Istigazione di militari a disobbedire alla legge. E’ la fattispecie penale che diverse Procure in Italia, tra cui quella di Genova, hanno iscritto nel fascicolo aperto per il leader del Movimento cinque stelle, Beppe Grillo. L’accusa nasce da un esposto del coordinatore dei giovani del Pd, il ragusano (ma catanese d’adozione) Fausto Raciti, e riporta al documento che l’ex comico aveva scritto il 10 dicembre, salutando il gesto compiuto da alcuni agenti di guardia di finanza e polizia durante le manifestazioni dei Forconi a Torino, Genova e Milano.
Alcuni di loro “si sono tolti il casco, si sono fatti riconoscere, hanno guardato negli occhi i loro fratelli. E’ stato un grande gesto e spero che per loro non vi siano conseguenze disciplinari. Vi chiedo di non proteggere più questa classe politica che ha portato l’Italia allo sfacelo”, aveva scritto Grillo. Un testo riportato da Raciti in un esposto.

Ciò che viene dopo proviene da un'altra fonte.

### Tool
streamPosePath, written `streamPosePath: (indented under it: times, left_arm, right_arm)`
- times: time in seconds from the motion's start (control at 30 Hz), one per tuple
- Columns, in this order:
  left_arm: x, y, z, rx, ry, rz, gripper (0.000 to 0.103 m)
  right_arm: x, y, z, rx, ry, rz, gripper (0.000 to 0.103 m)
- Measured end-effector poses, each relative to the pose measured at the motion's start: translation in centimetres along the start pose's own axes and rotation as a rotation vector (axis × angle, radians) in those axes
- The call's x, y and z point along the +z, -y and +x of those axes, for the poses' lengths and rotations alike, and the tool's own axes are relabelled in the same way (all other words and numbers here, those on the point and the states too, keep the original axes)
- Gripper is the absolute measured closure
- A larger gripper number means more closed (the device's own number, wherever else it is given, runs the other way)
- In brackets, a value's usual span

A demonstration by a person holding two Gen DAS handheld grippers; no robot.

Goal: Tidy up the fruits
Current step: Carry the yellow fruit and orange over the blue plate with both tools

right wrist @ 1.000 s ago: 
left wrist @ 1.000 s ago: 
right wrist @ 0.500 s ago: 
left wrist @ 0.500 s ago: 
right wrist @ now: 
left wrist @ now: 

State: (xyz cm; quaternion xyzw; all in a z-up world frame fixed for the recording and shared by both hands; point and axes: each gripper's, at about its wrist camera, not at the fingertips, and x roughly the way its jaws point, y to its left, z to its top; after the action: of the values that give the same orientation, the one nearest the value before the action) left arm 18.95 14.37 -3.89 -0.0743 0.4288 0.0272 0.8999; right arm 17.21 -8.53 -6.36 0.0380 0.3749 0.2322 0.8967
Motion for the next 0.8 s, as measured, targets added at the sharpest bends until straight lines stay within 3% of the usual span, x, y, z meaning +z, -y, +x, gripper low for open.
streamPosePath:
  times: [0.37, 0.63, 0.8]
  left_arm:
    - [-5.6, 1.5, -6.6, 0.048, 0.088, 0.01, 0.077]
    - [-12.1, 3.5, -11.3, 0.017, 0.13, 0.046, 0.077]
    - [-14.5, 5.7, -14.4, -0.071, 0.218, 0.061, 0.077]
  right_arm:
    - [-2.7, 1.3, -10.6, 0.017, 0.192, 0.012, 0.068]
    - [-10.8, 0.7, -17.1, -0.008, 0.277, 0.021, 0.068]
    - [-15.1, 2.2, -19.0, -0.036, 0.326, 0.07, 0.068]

“Spero in un decreto svuota-carceri, in modo che la mia preoccupazione diventi più sostenibile”, replica scherzando il leader del M5s. Una denuncia simile a quella di Raciti è stata consegnata ai carabinieri di Mosciano (Teramo), primo firmatario Mirko Rossi. “Non lo abbiamo mai ritenuto un attacco al Movimento 5 stelle, ma specie da un partito che ha raccolto nove milioni di voti ci si aspetta maggiore responsabilità e non istigazione specie in un momento caldo quale era quello della protesta dei Forconi”, dice Rossi. “E’ un testo di dieci pagine simile a quello presentato dall’onorevole Raciti del Pd. Noi crediamo che le forze dell’ordine debbano adempire ai loro doveri, ed è inaccettabile buttare benzina sul fuoco”. I denuncianti di Mosciano non hanno ancora ricevuto nessun incartamento da parte del tribunale di Teramo.

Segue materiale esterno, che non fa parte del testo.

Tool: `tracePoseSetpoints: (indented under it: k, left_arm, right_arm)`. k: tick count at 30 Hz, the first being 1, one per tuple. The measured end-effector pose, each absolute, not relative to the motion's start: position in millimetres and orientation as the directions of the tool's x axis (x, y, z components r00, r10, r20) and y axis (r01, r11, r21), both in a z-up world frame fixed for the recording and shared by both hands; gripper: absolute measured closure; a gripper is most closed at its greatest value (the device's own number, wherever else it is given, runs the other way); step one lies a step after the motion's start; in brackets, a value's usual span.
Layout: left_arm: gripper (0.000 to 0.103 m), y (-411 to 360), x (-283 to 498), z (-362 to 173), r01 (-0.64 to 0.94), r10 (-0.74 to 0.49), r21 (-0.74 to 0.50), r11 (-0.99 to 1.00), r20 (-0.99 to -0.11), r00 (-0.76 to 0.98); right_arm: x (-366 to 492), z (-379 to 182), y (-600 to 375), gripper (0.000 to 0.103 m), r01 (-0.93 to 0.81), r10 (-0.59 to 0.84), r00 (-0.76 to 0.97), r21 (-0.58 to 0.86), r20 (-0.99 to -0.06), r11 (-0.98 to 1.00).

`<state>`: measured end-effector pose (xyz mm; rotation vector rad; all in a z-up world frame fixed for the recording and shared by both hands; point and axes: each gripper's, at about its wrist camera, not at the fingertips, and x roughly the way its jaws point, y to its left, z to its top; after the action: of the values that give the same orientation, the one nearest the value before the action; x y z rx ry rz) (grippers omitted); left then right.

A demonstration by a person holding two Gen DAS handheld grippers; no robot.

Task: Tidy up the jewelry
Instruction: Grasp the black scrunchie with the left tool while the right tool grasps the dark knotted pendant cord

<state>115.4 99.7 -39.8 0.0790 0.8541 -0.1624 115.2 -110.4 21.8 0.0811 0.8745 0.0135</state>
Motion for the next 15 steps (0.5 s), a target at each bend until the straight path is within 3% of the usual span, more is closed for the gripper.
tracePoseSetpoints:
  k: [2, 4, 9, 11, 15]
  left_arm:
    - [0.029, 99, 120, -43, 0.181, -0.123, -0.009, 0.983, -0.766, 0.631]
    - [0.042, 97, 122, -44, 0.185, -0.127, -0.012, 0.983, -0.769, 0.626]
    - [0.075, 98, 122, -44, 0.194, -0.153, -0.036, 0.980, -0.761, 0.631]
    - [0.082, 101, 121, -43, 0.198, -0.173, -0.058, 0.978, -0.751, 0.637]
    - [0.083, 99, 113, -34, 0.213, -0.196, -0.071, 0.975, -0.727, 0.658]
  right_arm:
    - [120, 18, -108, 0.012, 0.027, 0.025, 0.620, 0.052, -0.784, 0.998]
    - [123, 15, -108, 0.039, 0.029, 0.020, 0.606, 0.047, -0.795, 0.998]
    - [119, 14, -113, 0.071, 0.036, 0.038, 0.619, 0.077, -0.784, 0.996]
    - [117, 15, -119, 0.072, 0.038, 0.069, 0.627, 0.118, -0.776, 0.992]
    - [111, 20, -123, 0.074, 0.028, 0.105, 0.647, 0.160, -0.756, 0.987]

Intanto la Procura di Torino ha chiesto di condannare a nove mesi di reclusione Grillo per la violazione dei sigilli di una baita, nel dicembre 2010, diventata simbolo del movimento No Tav. Il leader del M5s, nonostante l’avvertimento di un carabiniere, superò la soglia e poi uscì mimando il gesto delle manette. Da quel momento ha dovuto affrontare un iter giudiziario che ha spesso citato nei suoi comizi in piazza, ironizzando sull’accanimento nei suoi confronti (con dispendio di soldi e avvocati) per un episodio da lui ritenuto insignificante. “Confido nella giustizia – spiega in un video all’interno del suo blog – Sono calmo, sono sereno. Sono molto sereno. Non ho grossi problemi. Il pm ha chiesto nove mesi di reclusione perché io avrei rotto un sigillo ‘già portato via dal vento’, come scritto nella notifica. Era un sigillo che non c’era, un sigillo ‘inconsapevole’. Mi hanno invitato in una baita dove mangiavano della polenta e io sono andato a mangiare la polentina. Però io sono tranquillo: nove mesi passano presto”.
Fausto Raciti, attuale parlamentare nazionale del Partito Democratico, milita da anni nel movimento catanese ed è il candidato di riferimento di cuperliani e dei renziani siciliani alla segreteria regionale del Pd che sarà rinnovata a breve.